EXERCISE DETAILS:
What are the lines below, starting at the line containing "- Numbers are" and ending at the line containing "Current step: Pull"? Write them out exactly, ends included, without pictures.

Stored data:
———

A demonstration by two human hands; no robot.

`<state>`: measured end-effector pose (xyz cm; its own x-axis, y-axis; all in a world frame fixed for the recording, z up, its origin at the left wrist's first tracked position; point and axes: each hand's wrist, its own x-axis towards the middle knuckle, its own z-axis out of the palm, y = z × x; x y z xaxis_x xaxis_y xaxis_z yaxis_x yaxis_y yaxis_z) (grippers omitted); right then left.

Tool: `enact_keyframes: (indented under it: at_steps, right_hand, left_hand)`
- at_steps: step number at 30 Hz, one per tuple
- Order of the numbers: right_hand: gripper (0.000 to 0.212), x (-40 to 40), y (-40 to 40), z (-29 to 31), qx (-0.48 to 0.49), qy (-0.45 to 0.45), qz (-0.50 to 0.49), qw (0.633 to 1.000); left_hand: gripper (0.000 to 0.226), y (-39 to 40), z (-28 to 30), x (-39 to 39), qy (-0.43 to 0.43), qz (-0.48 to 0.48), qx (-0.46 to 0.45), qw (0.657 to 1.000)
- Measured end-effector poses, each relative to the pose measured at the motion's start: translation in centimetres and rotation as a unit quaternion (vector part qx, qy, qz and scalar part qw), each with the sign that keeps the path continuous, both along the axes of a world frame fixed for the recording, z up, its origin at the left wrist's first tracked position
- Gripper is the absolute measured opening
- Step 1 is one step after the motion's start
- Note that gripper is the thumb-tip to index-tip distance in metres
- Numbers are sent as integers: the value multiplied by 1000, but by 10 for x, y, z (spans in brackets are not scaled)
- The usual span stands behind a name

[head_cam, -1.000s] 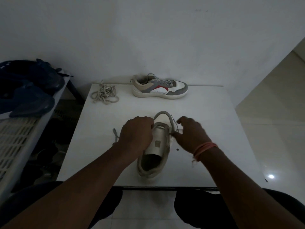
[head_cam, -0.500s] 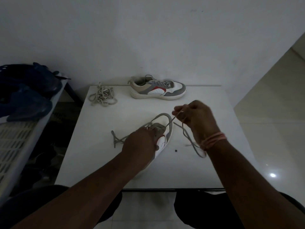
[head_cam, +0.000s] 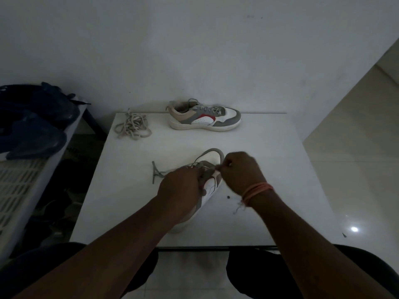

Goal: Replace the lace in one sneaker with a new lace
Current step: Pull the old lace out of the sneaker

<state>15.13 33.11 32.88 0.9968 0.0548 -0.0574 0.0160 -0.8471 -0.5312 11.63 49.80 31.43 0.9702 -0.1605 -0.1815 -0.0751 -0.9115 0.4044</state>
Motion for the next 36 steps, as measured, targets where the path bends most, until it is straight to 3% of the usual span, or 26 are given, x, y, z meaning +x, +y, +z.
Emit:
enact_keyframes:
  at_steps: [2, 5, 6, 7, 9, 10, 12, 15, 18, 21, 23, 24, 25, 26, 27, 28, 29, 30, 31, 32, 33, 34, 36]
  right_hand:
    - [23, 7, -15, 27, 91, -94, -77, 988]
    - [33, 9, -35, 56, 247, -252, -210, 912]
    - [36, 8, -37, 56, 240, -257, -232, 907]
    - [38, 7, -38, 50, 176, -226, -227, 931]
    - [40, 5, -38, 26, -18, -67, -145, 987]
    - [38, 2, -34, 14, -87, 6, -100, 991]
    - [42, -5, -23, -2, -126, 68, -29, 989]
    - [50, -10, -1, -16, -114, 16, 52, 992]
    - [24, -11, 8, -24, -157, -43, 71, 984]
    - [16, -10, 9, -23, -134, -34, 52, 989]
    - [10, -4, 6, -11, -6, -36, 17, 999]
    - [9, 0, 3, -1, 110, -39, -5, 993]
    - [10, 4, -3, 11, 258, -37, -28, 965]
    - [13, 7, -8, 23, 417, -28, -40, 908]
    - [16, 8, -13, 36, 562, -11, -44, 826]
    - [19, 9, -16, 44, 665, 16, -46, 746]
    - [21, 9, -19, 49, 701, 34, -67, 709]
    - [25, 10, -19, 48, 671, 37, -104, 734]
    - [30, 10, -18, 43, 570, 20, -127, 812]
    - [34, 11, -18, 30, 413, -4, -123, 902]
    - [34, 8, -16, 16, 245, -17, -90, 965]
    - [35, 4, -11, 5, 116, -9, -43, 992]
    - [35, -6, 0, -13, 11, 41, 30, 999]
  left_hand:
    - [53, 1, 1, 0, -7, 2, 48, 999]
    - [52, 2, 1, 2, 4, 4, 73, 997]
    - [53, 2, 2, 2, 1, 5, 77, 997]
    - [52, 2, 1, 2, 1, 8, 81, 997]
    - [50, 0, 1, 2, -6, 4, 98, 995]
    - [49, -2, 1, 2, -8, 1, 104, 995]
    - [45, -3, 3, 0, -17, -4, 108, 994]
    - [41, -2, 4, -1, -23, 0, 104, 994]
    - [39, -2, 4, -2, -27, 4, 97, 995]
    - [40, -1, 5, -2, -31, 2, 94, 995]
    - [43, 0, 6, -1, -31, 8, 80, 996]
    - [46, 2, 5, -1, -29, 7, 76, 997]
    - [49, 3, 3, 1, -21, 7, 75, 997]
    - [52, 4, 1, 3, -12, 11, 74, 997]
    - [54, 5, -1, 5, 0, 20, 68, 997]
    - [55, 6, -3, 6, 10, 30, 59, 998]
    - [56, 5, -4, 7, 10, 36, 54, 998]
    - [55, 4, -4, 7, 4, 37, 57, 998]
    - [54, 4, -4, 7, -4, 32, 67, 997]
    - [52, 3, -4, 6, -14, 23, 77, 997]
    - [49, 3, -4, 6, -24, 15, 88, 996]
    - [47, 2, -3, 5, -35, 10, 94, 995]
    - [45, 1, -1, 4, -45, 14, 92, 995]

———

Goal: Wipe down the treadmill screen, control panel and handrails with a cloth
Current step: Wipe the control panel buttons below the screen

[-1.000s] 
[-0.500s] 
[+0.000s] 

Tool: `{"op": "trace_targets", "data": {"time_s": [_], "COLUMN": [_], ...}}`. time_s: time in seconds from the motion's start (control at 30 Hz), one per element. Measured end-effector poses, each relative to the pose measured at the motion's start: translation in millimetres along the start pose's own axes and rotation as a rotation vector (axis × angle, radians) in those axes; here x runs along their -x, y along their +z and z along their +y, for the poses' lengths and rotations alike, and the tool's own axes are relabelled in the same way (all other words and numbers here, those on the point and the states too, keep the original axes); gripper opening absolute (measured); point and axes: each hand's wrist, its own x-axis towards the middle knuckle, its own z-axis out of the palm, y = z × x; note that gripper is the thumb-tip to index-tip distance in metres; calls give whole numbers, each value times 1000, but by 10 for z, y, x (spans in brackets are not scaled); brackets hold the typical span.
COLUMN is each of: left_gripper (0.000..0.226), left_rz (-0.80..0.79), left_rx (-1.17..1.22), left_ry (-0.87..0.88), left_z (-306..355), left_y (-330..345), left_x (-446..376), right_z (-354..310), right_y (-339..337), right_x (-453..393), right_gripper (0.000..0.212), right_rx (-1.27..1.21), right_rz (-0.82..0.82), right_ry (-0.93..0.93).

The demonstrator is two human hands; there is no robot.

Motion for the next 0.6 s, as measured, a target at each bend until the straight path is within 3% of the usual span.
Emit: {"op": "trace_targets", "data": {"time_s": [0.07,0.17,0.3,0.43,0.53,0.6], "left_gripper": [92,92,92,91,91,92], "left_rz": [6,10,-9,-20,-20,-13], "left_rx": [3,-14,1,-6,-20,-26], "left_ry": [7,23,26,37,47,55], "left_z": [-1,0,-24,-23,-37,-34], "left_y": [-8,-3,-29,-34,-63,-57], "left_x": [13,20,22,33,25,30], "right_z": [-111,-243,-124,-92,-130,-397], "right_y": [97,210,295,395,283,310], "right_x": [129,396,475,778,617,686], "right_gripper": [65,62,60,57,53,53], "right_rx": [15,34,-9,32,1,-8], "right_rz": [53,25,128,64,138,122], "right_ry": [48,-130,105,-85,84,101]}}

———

OUTPUT OF THE EXERCISE:
- Numbers are sent as integers: the value multiplied by 1000, but by 10 for x, y, z (spans in brackets are not scaled)
- The usual span stands behind a name

[head_cam, -1.000s] 
[head_cam, -0.500s] 
[head_cam, +0.000s] 

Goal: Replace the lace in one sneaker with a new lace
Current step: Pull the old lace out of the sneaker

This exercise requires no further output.